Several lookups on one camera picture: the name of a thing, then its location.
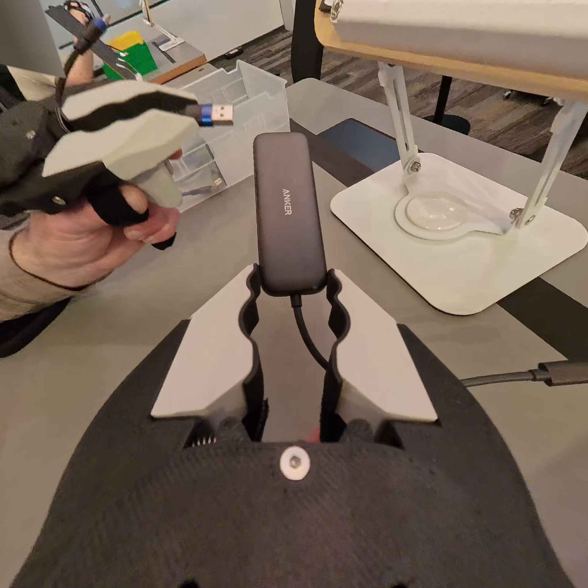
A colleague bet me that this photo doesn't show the black table leg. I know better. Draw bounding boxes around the black table leg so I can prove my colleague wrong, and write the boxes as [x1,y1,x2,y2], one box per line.
[290,0,324,83]

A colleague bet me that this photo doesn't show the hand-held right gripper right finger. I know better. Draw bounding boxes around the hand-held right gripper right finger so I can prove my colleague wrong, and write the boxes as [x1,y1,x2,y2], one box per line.
[321,269,439,443]

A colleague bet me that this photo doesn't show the black usb cable blue rings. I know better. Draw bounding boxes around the black usb cable blue rings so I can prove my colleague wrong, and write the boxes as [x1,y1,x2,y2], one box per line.
[54,13,235,134]

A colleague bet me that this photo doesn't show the clear plastic organizer box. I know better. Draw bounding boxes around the clear plastic organizer box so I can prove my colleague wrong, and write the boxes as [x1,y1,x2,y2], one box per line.
[172,60,289,213]

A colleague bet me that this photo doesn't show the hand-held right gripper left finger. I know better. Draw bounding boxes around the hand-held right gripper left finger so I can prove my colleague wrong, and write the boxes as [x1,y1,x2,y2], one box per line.
[150,264,267,438]

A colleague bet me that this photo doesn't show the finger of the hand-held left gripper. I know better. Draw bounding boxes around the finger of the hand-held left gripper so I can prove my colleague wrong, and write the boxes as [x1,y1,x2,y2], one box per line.
[42,114,199,179]
[61,82,200,131]

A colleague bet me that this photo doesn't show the green yellow box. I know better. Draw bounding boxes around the green yellow box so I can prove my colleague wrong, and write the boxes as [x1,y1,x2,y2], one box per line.
[102,30,159,81]

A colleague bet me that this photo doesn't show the white sheet panel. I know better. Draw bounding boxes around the white sheet panel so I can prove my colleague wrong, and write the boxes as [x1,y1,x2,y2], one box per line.
[330,0,588,70]

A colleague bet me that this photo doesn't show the person's left hand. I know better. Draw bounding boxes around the person's left hand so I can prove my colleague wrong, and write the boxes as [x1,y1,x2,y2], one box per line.
[10,186,182,290]

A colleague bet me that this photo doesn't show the person's left forearm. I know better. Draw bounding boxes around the person's left forearm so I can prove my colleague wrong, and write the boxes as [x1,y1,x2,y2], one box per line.
[0,227,115,322]

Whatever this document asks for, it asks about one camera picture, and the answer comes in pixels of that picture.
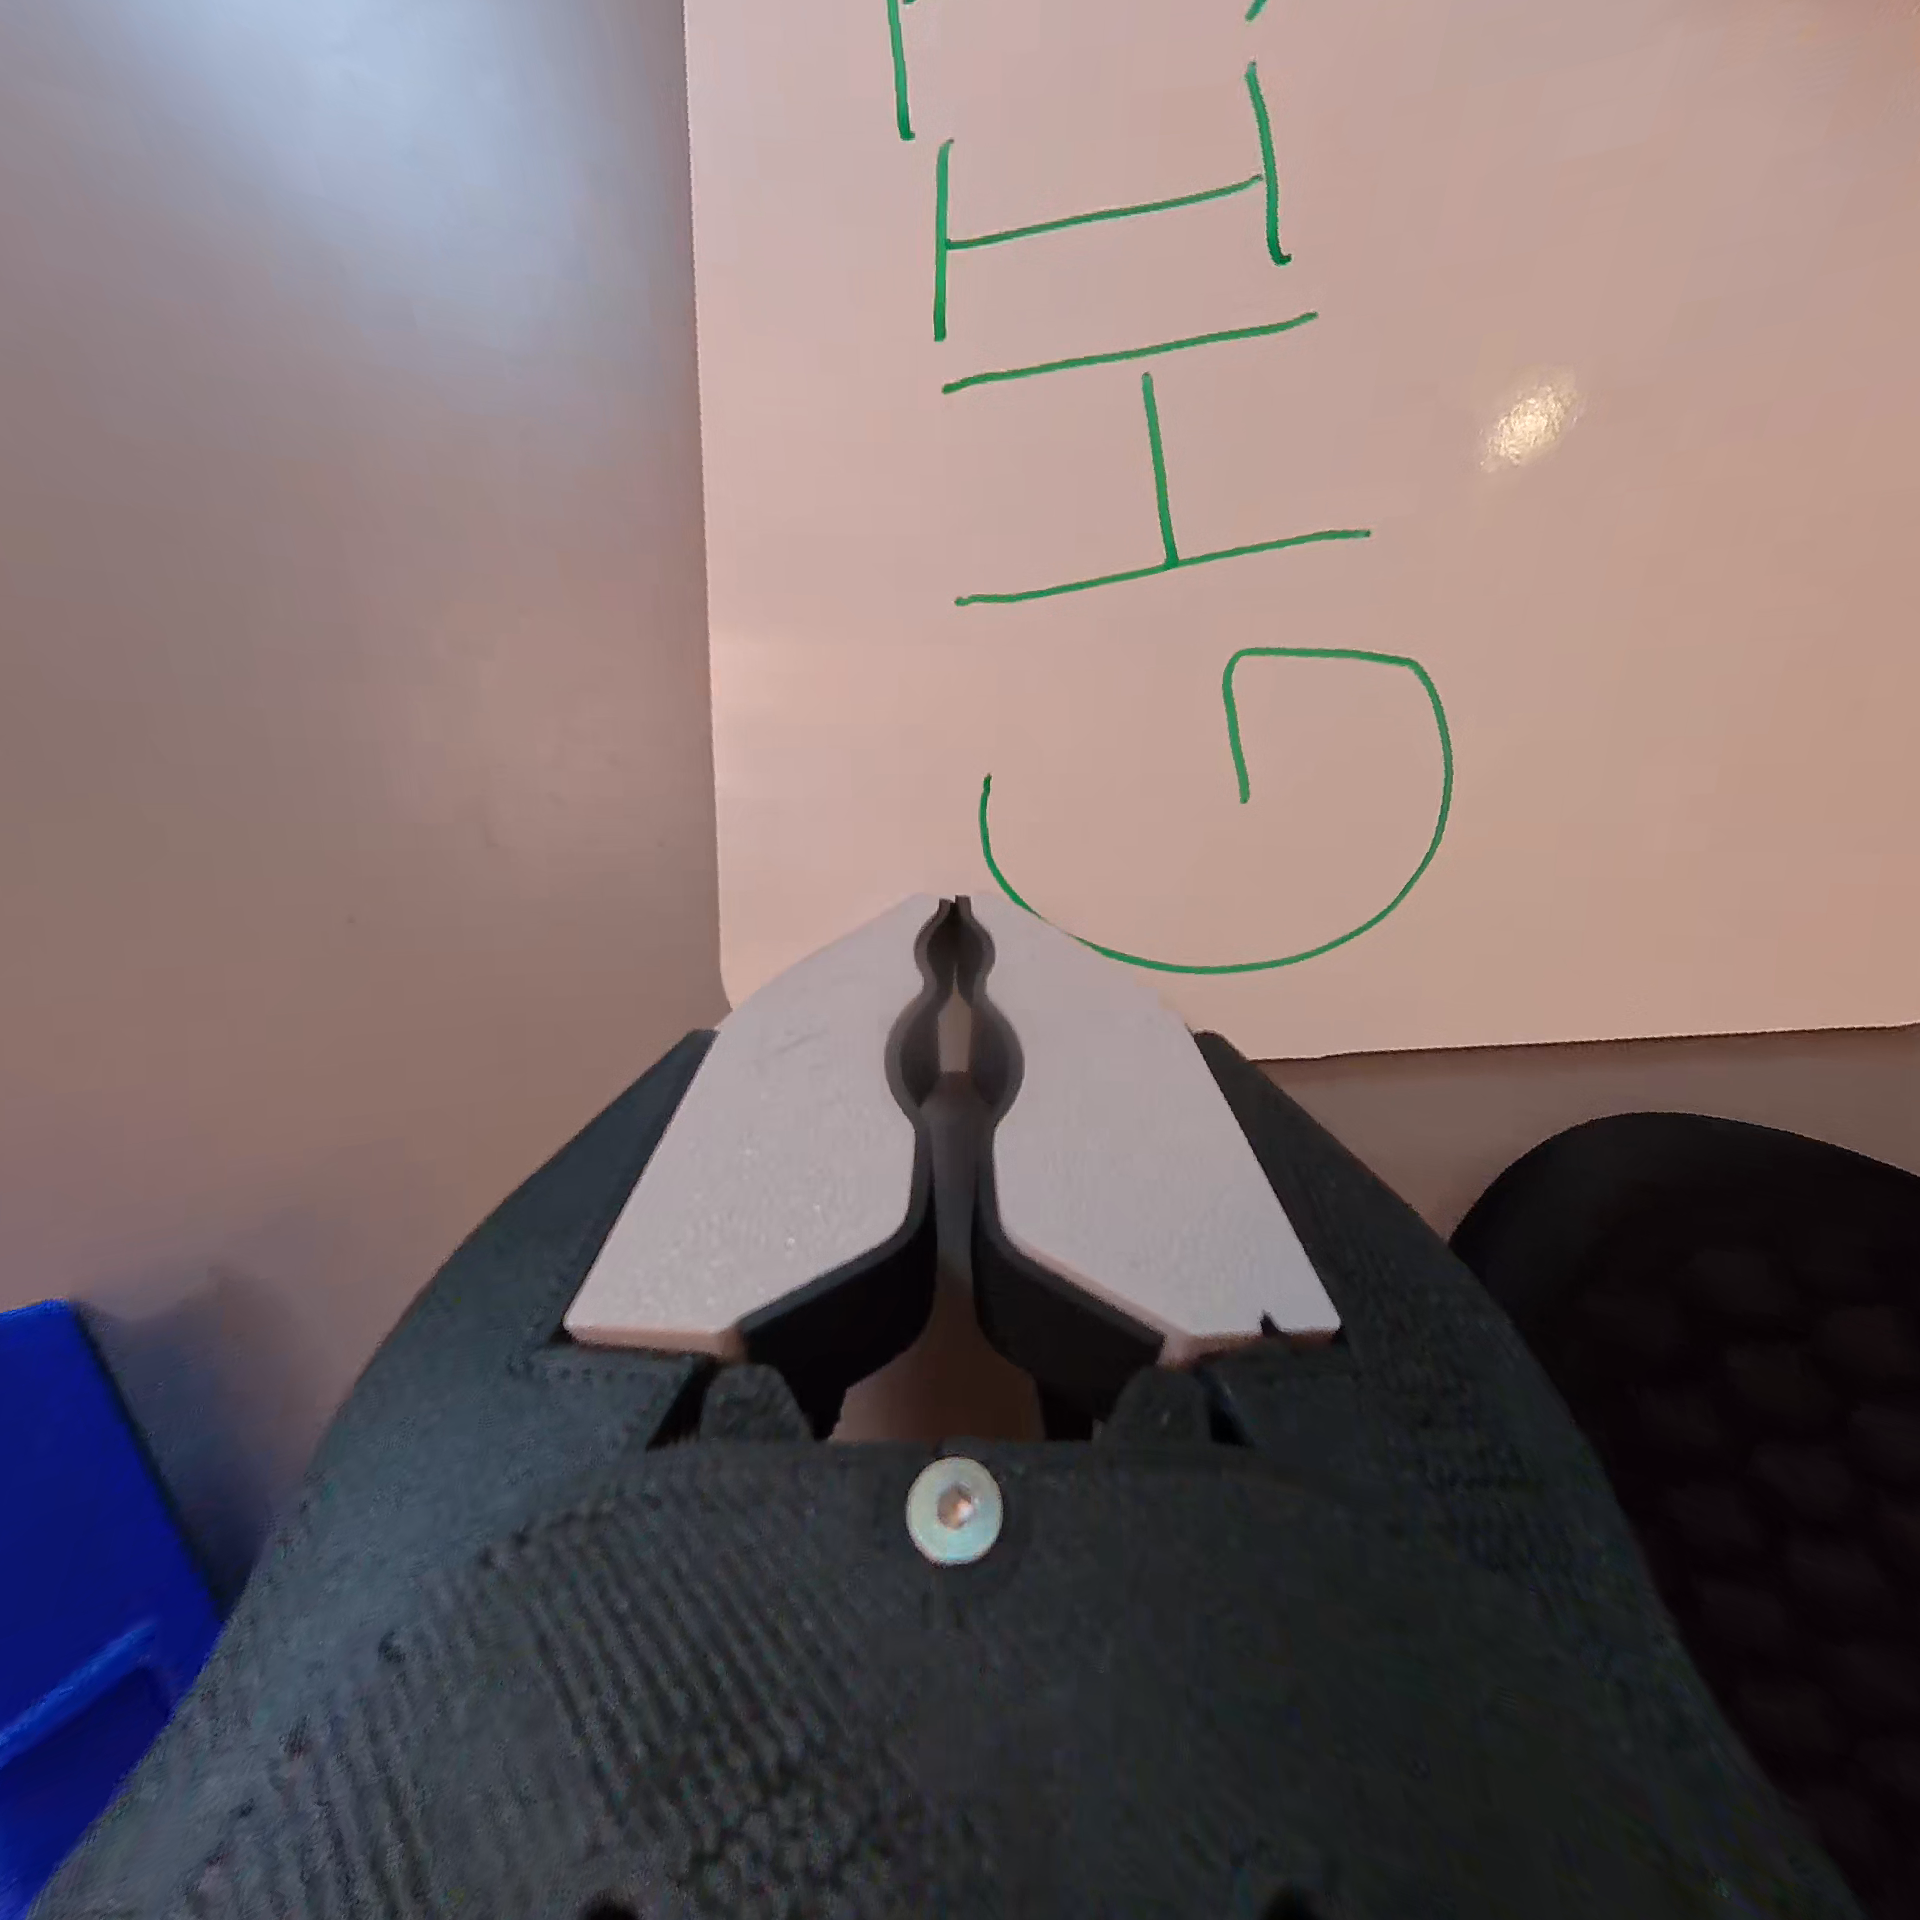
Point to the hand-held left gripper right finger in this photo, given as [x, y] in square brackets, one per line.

= TASK PROMPT =
The preceding listing must be repeated exactly, with all images dropped.

= ANSWER BOX =
Several lookups on one camera picture: the name of a thing, then its location.
A colleague bet me that this photo doesn't show the black table leg. I know better. Draw bounding boxes around the black table leg so I can prove my colleague wrong, and write the boxes as [x1,y1,x2,y2], one box per line.
[290,0,324,83]

A colleague bet me that this photo doesn't show the hand-held right gripper right finger. I know better. Draw bounding boxes around the hand-held right gripper right finger so I can prove my colleague wrong, and write the boxes as [x1,y1,x2,y2], one box per line.
[321,269,439,443]

A colleague bet me that this photo doesn't show the black usb cable blue rings. I know better. Draw bounding boxes around the black usb cable blue rings so I can prove my colleague wrong, and write the boxes as [x1,y1,x2,y2], one box per line.
[54,13,235,134]

A colleague bet me that this photo doesn't show the clear plastic organizer box. I know better. Draw bounding boxes around the clear plastic organizer box so I can prove my colleague wrong, and write the boxes as [x1,y1,x2,y2], one box per line.
[172,60,289,213]

A colleague bet me that this photo doesn't show the hand-held right gripper left finger. I know better. Draw bounding boxes around the hand-held right gripper left finger so I can prove my colleague wrong, and write the boxes as [x1,y1,x2,y2], one box per line.
[150,264,267,438]

A colleague bet me that this photo doesn't show the finger of the hand-held left gripper. I know better. Draw bounding boxes around the finger of the hand-held left gripper so I can prove my colleague wrong, and write the boxes as [x1,y1,x2,y2], one box per line.
[42,114,199,179]
[61,82,200,131]

A colleague bet me that this photo doesn't show the green yellow box. I know better. Draw bounding boxes around the green yellow box so I can prove my colleague wrong, and write the boxes as [x1,y1,x2,y2], one box per line.
[102,30,159,81]

A colleague bet me that this photo doesn't show the white sheet panel. I know better. Draw bounding boxes around the white sheet panel so I can prove my colleague wrong, and write the boxes as [x1,y1,x2,y2], one box per line.
[330,0,588,70]

A colleague bet me that this photo doesn't show the person's left hand. I know better. Draw bounding boxes around the person's left hand so I can prove my colleague wrong, and write the boxes as [x1,y1,x2,y2], one box per line.
[10,186,182,290]

A colleague bet me that this photo doesn't show the person's left forearm. I know better. Draw bounding boxes around the person's left forearm so I can prove my colleague wrong, and write the boxes as [x1,y1,x2,y2], one box per line.
[0,227,115,322]

Whatever this document asks for, it asks about one camera picture, and the answer comes in pixels of that picture.
Point to the hand-held left gripper right finger in this photo, given as [x, y] in square brackets, one per line.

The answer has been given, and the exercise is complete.